SPRINGFIELD, Mass. (WWLP) - It's the question everybody is asking: How and why did it happen? Friday night's natural gas explosion in downtown Springfield could be felt far away, and shocked people across western Massachusetts.
Lieutenant Governor Tim Murray referred to Friday night's events as a "miracle on Worthington Street," and all you have to do is take a look around the blast zone to see why: A hole in the ground is all the remains where the Scores Gentleman's Club once stood. The force of the blast was so great, that it sheared glass from windows and launched bricks blocks away.
To make matters worse, around 4:00 Saturday morning, the scary truth came to light that higher-than-normal gas readings were still beneath the streets. Columbia Gas crews drilled into the ground, used meters to find readings and opened nearly every manhole in a four block area.

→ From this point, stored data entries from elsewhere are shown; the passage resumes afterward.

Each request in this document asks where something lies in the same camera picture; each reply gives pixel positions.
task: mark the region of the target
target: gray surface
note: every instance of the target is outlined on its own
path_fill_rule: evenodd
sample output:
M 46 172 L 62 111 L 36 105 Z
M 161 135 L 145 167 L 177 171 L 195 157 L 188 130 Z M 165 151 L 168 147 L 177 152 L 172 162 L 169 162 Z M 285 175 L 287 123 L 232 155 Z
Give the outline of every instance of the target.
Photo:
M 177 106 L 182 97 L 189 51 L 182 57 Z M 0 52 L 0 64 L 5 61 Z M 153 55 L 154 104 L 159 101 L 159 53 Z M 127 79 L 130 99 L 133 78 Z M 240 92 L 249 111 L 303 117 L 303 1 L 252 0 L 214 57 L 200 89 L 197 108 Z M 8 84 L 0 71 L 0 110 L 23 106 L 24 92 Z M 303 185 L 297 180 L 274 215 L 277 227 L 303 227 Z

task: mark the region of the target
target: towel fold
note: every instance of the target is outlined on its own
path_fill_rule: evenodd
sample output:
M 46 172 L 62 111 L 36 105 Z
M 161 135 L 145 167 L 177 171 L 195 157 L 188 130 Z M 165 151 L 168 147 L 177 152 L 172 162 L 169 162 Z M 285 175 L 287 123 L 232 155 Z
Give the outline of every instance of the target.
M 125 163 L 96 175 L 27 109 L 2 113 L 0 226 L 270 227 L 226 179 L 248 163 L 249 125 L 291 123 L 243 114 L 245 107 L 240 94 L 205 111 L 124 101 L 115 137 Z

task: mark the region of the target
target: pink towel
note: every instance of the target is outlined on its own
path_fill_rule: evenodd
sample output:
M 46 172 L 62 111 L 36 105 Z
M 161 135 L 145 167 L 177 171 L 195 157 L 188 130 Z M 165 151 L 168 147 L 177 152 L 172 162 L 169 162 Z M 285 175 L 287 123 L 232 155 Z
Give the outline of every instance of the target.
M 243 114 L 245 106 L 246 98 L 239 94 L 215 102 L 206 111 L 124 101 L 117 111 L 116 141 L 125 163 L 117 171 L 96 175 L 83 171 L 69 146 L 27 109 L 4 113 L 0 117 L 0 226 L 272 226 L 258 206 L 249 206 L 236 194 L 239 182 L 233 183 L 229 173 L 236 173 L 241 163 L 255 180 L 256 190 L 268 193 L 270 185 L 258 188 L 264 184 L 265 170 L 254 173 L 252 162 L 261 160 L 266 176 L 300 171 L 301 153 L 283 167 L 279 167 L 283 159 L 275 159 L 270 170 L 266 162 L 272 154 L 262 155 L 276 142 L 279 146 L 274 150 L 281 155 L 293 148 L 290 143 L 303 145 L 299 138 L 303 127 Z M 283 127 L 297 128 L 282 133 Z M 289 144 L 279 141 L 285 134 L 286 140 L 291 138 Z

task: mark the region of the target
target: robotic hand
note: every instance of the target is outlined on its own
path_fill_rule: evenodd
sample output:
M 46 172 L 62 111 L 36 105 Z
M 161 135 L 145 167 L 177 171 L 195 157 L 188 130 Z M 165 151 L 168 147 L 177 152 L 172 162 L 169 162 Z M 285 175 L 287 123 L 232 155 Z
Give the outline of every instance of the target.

A day later, it remains unclear just what caused the blast to happen in the first place.
"The gas was turned off to that building (Scores), but was the leak in the street or in the building? We are still assessing that," said Aide to the Fire Commissioner Dennis Leger.
Thomas Gazunis is the State Department of Public Safety Commissioner. He and his team did visual assessments of the damage.
"Other than the direct impact zone, the damage is limited to broken glass and windows. It's pretty amazing how relatively little damage there is," Gazunis said.
The whole situation has left many to conclude that Lady Luck, or perhaps divine intervention was on the side of the residents and the emergency responders who found themselves in the center of a disaster zone.
"There's still buildings where I work on Union Street that still haven't been repaired from the tornado, and now we have this to deal with," said Jim Talbot of West Springfield.
Investigators don't know what could have ignited the gas explosion, but Leger told 22News it doesn't take much. Even a static spark could have caused it.